About one and a half kilometers (one mile) to the west of Cacaxtla, on an adjacent and higher hilltop, is the ceremonial center of Xochitecatl, a much older site that was occupied from about 700 b.c.e. and in use until an eruption of the volcano Popocatepetl forced its abandonment around c.e. 150. (Later, at the time of the dominance of Cacaxtla, parts of it were reoc-cupied.) One of its most distinctive features is a spiral pyramid built around 700 b.c.e. But it is the rectangular Pyramid of the Flowers that is most remarkable. It contains more than thirty infant burials (yet only one adult) and over two thousand clay figures, the great majority representing females of all ages. The obvious conclusion is that the latter were votive offerings related to fertility rites. The infant burials evoke practices known in (later) Aztec times, when children were sacrificed at mountain shrines on particular calendar dates to petition for rain.

Ascending the temple’s western staircase to the large central platform— 140 by 100 meters (460 by 330 feet)—reveals a striking view to the east and, directly ahead, the 4,600 meter (15,000 foot) volcano La Malinche, which dominates this region. The deposits of clay figures were found near this spot, which is scarcely surprising. Rain and fertility are clearly associated, and clouds tend to loom over the mountain even when the sky is otherwise clear. The later Aztecs certainly associated mountains with rains, believing (some have argued) that mountains were hollow “houses” filled with water—a conviction that is likely to reflect a much longer-standing element of Mesoamerican worldview. In pre-conquest times La Malinche was known as Matlalcueye, the great female mountain of sustenance. It is fair to conclude that rain and fertility rites at Xochitecatl might have been associated with this mountain for many centuries into the past, and possibly as far back as the Middle Formative Period when the pyramids were first built.

The view from the platform of the Pyramid of the Flowers reveals one more remarkable fact. From here, the palace of cacaxtla sits immediately below and directly in line with the volcano. Is it too far-fetched to suggest that cacaxtla was deliberately placed in an alignment whose significance was already long established?
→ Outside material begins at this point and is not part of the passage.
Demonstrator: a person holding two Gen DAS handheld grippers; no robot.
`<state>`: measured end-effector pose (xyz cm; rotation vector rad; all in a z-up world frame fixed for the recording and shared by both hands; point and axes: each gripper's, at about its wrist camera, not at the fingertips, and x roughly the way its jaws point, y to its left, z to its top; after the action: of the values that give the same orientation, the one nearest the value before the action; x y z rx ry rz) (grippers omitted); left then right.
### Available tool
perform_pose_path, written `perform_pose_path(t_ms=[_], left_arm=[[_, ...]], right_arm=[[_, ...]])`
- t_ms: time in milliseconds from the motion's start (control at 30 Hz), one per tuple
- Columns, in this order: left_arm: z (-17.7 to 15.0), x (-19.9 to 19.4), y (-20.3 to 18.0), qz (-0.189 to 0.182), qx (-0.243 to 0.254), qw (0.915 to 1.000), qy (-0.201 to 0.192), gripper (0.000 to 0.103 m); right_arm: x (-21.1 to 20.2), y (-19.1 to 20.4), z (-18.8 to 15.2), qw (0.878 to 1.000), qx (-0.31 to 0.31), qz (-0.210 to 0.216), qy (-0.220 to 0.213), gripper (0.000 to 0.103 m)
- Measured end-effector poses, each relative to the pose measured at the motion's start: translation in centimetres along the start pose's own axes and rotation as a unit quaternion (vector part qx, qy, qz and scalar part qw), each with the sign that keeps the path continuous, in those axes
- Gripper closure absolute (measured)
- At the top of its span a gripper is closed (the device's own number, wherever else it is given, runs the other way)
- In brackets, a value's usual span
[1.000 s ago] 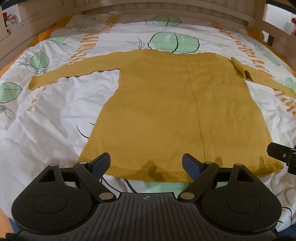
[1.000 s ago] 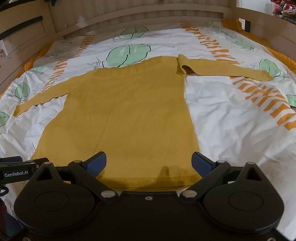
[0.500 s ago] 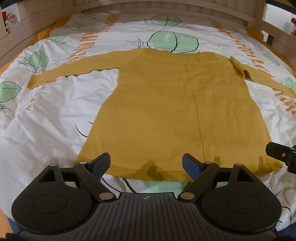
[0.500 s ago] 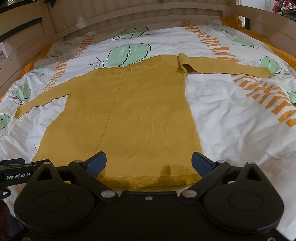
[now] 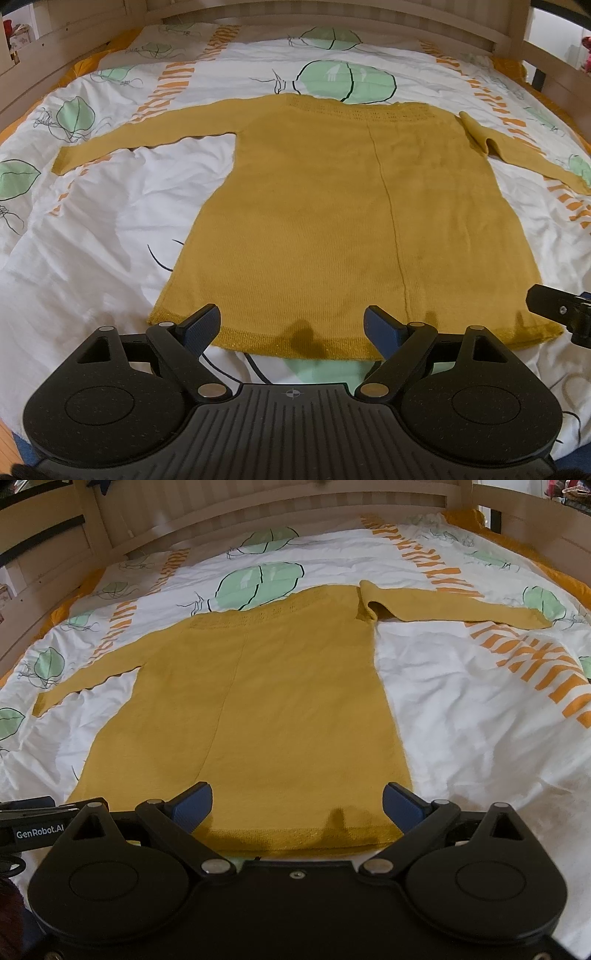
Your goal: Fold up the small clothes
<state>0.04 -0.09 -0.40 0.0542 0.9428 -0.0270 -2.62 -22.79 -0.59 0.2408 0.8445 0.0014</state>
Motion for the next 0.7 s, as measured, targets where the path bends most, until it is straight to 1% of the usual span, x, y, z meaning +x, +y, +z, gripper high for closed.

Possibly not; and it is even possible that cult practices related to this alignment have survived into modern times. Each year on the festival of St. Michael, September 29, the people of the village of San Miguel del Milagro, close to Xochitecatl, set out on a pilgrimage to the archangel’s shrine. Chanting to celebrate the feast begins at sunrise. Around this day, as viewed from the Pyramid of the Flowers, the sun rises behind the summit of La Malinche, along the alignment of monuments and mountain. According to Carlson, these activities that still take place in a small Mexican village represent, in Christianized form, a living tradition of sacred geography, timed pilgrimage, and mountain veneration related to rain and fertility rites that extends well back into pre-conquest times. Such a continuity of tradition might seem unthinkable if we did not have good evidence that other fundamental aspects of Mesoamerican thought were remarkably durable— in particular the calendar itself.

Threading together in this way strands of evidence of different types— from archaeology, history, archaeoastronomy, and modern ethnography— raises many methodological issues, and if done carelessly can lead to quite unsustainable conclusions. Yet if done carefully it can bring some remarkable insights.